Das Songmaterial selbst spiegelt die ungezügelte Spielfreude, Leidenschaft und Kreativität der Band, die schon in frühen Jahren fleißig an eigenen Nummern werkelte, wider. Beeinflusst vom harten Rock der Siebziger und der aufkommenden Punk-Szene hatten DIAMOND HEAD 1980 ihren ganz eigenen Stil gefunden, der wiederum die größte Metalband der Welt nachhaltig beeinflusste.
Die Songs von "Lightning To The Nations": Immer noch eine Klasse für sich
"Am I Evil?" kennt jeder Metalfan. Der diabolische Einstieg mit seinen Stakkato-Gitarren, das folgende unverkennbare Riff, der simple, dennoch ausladende Refrain und das temporeiche, von zig Soli durchbrochene Ende sind legendär. Das hektische "Helpless" zeigt den größten Punk-Einfluss, "The Prince" geht einfach nur geil nach vorne, und auch "It's Electric" rockt schwer auf ganz unnachahmliche Weise.
Der Titeltrack "Lightning To The Nations" geht trotz ungewöhnlicher Struktur schon nach wenigen Durchläufen ins Ohr, "Sweet And Innocent" ist nicht minder hörenswert. "Sucking My Love" ist die opulente Spielzeit von mehr als neun Minuten nicht anzumerken, denn DIAMOND HEAD machen hier, was sie sowieso das ganze Album über tun: sich selbst mit grandiosen Riffs, Soli, Bassgetöse und donnernden Drums, gekrönt von Seah Harris' schneidenden Vocals, ein Denkmal zu setzen. "Lightning To The Nations" ist spontan, kreativ und stürmisch, melodisch, denkwürdig und professionell – und sollte deshalb jedem Metalfan, der etwas mit den Anfängen der Metal-Szene in Großbritannien zu tun haben will, bekannt sein.

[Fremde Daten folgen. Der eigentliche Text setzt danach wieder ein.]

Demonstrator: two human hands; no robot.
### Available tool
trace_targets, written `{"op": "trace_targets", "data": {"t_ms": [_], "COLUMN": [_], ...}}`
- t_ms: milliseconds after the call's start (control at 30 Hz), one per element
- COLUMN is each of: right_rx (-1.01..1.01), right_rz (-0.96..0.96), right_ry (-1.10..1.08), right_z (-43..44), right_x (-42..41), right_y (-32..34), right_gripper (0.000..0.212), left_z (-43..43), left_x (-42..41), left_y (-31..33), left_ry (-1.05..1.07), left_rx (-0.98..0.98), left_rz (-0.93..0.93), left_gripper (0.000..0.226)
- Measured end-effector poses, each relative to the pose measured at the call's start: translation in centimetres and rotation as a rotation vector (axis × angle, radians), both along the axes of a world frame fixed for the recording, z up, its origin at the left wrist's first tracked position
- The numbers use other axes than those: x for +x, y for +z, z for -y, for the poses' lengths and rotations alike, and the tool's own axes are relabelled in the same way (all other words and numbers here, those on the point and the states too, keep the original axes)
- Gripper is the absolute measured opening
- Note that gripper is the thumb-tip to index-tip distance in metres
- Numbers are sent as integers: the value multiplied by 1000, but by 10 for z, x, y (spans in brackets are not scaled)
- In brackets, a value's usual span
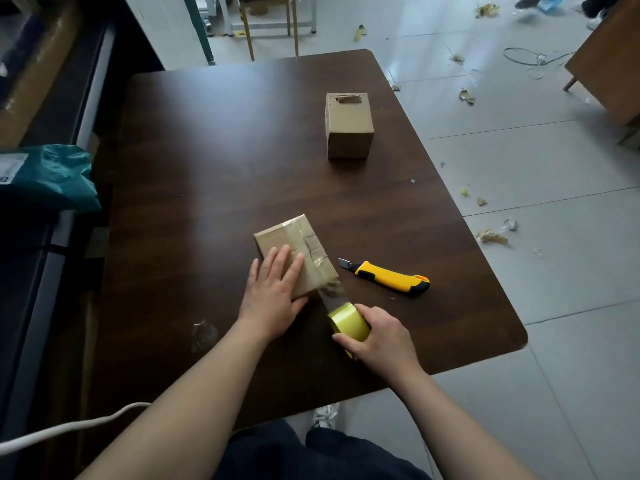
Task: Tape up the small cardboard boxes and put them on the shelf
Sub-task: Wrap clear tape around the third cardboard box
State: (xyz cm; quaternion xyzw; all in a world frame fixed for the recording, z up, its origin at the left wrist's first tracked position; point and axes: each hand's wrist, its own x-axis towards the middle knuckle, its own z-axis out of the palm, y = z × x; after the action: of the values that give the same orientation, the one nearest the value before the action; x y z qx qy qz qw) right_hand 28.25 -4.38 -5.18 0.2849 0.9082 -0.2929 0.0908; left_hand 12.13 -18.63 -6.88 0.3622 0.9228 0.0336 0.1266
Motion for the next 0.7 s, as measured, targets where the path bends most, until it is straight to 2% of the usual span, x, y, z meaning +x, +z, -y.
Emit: {"op": "trace_targets", "data": {"t_ms": [67, 133, 167, 233, 367, 467, 567, 633, 700], "right_rx": [-20, -21, -8, 17, -30, -150, -217, -154, 38], "right_rz": [-13, -19, -17, -9, -47, -85, -95, -110, -142], "right_ry": [-31, -57, -59, -50, -66, -67, 10, -13, -55], "right_z": [5, 9, 9, 10, 2, -14, -28, -37, -50], "right_x": [-10, -18, -20, -20, -15, -14, -17, -21, -26], "right_y": [0, 0, -1, -1, -1, -4, -7, -10, -16], "right_gripper": [73, 70, 69, 68, 64, 43, 37, 34, 31], "left_z": [-6, -8, -9, -12, -24, -38, -46, -50, -53], "left_x": [2, 12, 17, 29, 42, 45, 46, 45, 43], "left_y": [5, 12, 14, 6, -2, 1, -7, -12, -12], "left_ry": [171, 435, 577, 790, 1075, 1164, 1209, 1213, 1173], "left_rx": [88, 226, 299, 399, 606, 712, 754, 778, 809], "left_rz": [-42, -31, 57, 358, 874, 1076, 1175, 1185, 1189], "left_gripper": [81, 66, 54, 40, 58, 69, 75, 75, 70]}}
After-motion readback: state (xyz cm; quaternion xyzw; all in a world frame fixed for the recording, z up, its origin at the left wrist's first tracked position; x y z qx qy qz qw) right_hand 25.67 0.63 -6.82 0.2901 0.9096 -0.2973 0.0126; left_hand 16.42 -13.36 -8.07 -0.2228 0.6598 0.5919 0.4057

Die alternativen, "Lost Original Mix" getauften Abmischungen von einigen der Songs sind bislang unveröffentlicht und für Hardcore-Fans definitiv interessant, für mich aber eher eine nette Beigabe als Haupt-Kaufgrund. Die auf der zweiten CD ausgelagerten sieben Singles, die als B-Seiten oder separate Releases mit direktem Kontext zu "Lightning To The Nations" stehen, sind hinlänglich bekannt. Dass sie inkludiert wurden, ist konsequent. Absolut essentiell sind sie hingegen nicht.
Unveröffentlichte Mixe als Haupt-Kaufgrund?
Wer bereits einen der Re-Releases mit den bekannten Boni der zweiten CD sein Eigen nennt und auf die Aufmachung pfeift, kann guten Gewissens einen Bogen um diesen Re-Release machen. Wen die bisher unveröffentlichten alternativen Mixe reizen, erhält mit "Lightning To The Nations (Remastered 2021)" ein umfangreiches Paket, das sein Geld definitiv wert ist. Das gilt erst recht für diejenigen, die DIAMOND HEAD bislang nur aus dem METALLICA-Kontext kennen und die NWOBHM-Legende jetzt (neu) entdecken möchten. Es lohnt sich!
"Lightning To The Nations (Remastered 2021)" Trackliste:
CD 1
Lightning To The Nations
The Prince
Sucking My Love
Am I Evil?
Sweet And Innocent
It’s Electric
Helpless
Lightning To The Nations (Lost Original Mix)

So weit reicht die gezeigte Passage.